Commanders and leaders
- Charles de Créquy Victor Amadeus I: Marqués de Leganés

Strength
- 16,700 6,000 infantry; 1,200 cavalry; 8,000 infantry; 1,500 cavalry; ;: 14,500 10,000 infantry; 4,500 cavalry; ;

Casualties and losses
- 1,200+ killed 1,000 wounded: 1,300 killed 1,000 wounded

= Battle of Tornavento =

1636 battle of the Thirty Years' War

The Battle of Tornavento was fought in Northwest Italy on 22 June 1636, during the Thirty Years' War.

== Prelude ==

In 1636, Cardinal Richelieu had persuaded the Duke of Savoy, Victor Amadeus I, to launch an offensive on the Spanish Duchy of Milan. A French army crossed the Ticino river between Oleggio and Lonate Pozzolo, but was checked by a larger Spanish army, and dug in to await their Savoyard allies.

== Battle==
On 22 June the Spanish attacked, but were held back after the arrival of the army of Victor Amadeus I, Duke of Savoy. Fighting in the summer heat was savage and bloody, in a heathland described by Spanish officers as "sin àrbol, y con falta de agua" ("treeless, and lacking water"). The fighting started at 8:00 a.m. The Spanish made several attacks on the Franco-Savoyard line, which was fortified on a slope. Both sides dug trenches and threw up earthworks, with fighting often devolving into scattered local exchanges of gunfire punctuated by intense bouts of melee combat. By the evening, the Spanish had been repulsed and the Franco-Savoyards retook all positions, leading to the dug-in sides exchanging gunfire for prolonged periods to little effect. Infrequent fighting continued after sundown.
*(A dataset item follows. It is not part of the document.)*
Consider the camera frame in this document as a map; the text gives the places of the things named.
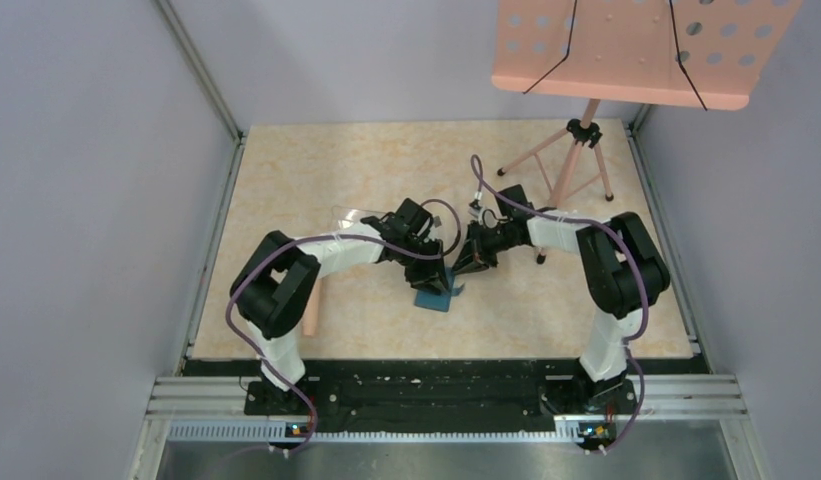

There were high casualties on both sides until Leganés, seeing little chance of dislodging a numerically inferior and entrenched enemy, decided to preserve his army by withdrawing under the cover of darkness. In order to ensure he was not pursued while vulnerable, Leganés had soldiers align hundreds of pikes in the ground behind their own entrenchments to give the impression that they were held in force, and then set hundreds of muskets alongside them, with their lit wicks glowing in the darkness. He also instructed a detachment of dragoons be left behind as the rearguard to prowl along the enemy line and fire all night long into the darkness. The retreat was a success, and the Spanish withdrew without the loss of any baggage or cannons. Victor Amadeus and Créquy, characterizing their armies as exhausted and considering it "miraculous" that they had managed to repel the Spanish assaults, chose not to press another attack. The Spanish abandoned the battlefield and retired to Boffalora. The battle lasted about 14 hours in total. At that time the Franco-Savoyard army was composed of two-thirds musketeers and arquebusiers, and expended 30,000 pounds of gunpowder, firing some 675,000 bullets.

===Aftermath===
Little was achieved after the battle, the Franco-Savoyard army staying temporarily in the Ticino valley, sacking nearby towns and damaging a canal. The area of Lonate was raided on 23 June. On 2 July the Naviglio Grande was blocked near Nosate. On July 7, the troops of Savoy and Parma marched in the Novara area towards Castelletto Ticino, and in the meantime the French cavalry reached the area of Sesto, while the rest of the army remained in Somma. French soldiers on July 9 sacked the villages of Gavirate, Besozzo and Azzate. Unsuccessful attempts were conducted towards Varese and Angera. Between 10 and 15 July, the French and Savoyard armies camped at Romagnano, and then at Gattinara, outside the State of Milan.

William P. Guthrie, Gregory Hanlon, and David Parrott state the French-Savoyard army won a victory, while Pierre Picouet states the battle was inconclusive.

== Reenactment ==

Every year in the hamlet of Tornavento a reenactment of the battle is held by volunteers, geared with equipment of the time.